_Activity_
The output is the lines below from the one with "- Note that" through the one with "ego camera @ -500", both included, printed exactly and with no other line.

_Given material_
BEGIN

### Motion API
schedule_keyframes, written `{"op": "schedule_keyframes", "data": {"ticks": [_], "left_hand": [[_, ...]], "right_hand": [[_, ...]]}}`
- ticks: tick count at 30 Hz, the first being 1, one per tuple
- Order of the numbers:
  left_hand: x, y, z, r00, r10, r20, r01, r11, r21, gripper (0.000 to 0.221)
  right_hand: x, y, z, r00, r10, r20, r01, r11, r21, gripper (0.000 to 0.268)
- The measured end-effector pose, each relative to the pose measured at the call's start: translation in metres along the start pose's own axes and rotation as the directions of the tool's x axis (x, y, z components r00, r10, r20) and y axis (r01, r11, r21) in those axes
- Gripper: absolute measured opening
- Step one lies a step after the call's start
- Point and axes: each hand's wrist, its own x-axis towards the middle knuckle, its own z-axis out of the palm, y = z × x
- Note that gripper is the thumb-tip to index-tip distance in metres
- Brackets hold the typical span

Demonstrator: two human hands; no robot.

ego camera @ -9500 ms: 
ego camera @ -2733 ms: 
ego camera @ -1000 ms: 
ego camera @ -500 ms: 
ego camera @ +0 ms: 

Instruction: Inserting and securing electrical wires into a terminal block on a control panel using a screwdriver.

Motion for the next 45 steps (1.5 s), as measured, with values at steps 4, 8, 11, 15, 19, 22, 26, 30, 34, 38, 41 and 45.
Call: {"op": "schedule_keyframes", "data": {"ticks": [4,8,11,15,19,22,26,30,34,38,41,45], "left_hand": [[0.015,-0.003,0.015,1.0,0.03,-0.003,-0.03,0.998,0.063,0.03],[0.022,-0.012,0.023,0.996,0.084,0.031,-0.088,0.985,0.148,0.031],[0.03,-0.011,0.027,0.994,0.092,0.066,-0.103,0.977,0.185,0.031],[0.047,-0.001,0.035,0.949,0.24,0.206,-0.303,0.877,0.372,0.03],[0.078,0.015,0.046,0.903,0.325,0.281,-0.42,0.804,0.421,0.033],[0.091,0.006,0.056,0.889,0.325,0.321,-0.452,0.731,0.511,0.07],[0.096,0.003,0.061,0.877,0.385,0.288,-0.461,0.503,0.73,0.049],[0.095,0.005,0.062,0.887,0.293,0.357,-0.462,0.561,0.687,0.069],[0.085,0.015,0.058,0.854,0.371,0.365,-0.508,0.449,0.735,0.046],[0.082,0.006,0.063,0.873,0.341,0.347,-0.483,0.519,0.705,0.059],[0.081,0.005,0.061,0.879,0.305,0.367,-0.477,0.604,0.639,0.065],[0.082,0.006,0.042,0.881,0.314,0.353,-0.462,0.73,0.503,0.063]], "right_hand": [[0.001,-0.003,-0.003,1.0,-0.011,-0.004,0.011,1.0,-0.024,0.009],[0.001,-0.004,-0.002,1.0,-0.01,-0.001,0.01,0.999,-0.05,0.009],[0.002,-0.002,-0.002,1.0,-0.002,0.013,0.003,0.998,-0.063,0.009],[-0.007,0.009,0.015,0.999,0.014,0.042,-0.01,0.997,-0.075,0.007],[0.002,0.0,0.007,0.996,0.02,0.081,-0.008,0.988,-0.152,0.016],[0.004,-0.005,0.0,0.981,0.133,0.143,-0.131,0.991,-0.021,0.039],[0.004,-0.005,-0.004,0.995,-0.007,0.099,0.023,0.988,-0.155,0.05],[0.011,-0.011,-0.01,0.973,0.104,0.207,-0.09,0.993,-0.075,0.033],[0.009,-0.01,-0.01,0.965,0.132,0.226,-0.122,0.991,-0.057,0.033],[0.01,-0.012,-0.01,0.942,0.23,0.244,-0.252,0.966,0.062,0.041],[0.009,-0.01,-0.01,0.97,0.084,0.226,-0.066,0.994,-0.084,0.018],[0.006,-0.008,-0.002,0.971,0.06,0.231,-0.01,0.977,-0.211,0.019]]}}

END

_Answer space_
- Note that gripper is the thumb-tip to index-tip distance in metres
- Brackets hold the typical span

Demonstrator: two human hands; no robot.

ego camera @ -9500 ms: 
ego camera @ -2733 ms: 
ego camera @ -1000 ms: 
ego camera @ -500 ms: 

The answer has been given in its entirety.